* _Exercise requirements_: Pull each line holding the word "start" from the data.

* _Input data_:
== == ==

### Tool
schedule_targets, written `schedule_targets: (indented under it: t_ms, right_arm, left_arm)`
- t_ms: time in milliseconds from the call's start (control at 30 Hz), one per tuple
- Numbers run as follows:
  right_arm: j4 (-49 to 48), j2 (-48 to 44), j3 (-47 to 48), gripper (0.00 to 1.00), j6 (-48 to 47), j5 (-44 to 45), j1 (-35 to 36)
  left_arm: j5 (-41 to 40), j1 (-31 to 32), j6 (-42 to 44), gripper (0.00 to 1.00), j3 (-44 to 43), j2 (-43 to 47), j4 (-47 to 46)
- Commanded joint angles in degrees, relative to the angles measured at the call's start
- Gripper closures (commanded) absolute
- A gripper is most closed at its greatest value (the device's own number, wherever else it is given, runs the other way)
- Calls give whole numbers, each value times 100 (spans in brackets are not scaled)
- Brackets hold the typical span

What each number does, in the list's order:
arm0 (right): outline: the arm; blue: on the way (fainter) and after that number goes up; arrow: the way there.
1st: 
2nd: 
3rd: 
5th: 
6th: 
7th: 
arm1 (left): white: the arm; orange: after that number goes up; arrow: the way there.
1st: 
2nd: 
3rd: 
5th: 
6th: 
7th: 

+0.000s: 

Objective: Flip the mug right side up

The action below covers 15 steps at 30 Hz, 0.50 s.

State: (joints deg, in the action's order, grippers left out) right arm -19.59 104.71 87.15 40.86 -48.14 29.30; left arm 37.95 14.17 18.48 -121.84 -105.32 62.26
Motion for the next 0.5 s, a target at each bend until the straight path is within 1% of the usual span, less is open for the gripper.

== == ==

* _Response area_:
- t_ms: time in milliseconds from the call's start (control at 30 Hz), one per tuple
- Commanded joint angles in degrees, relative to the angles measured at the call's start

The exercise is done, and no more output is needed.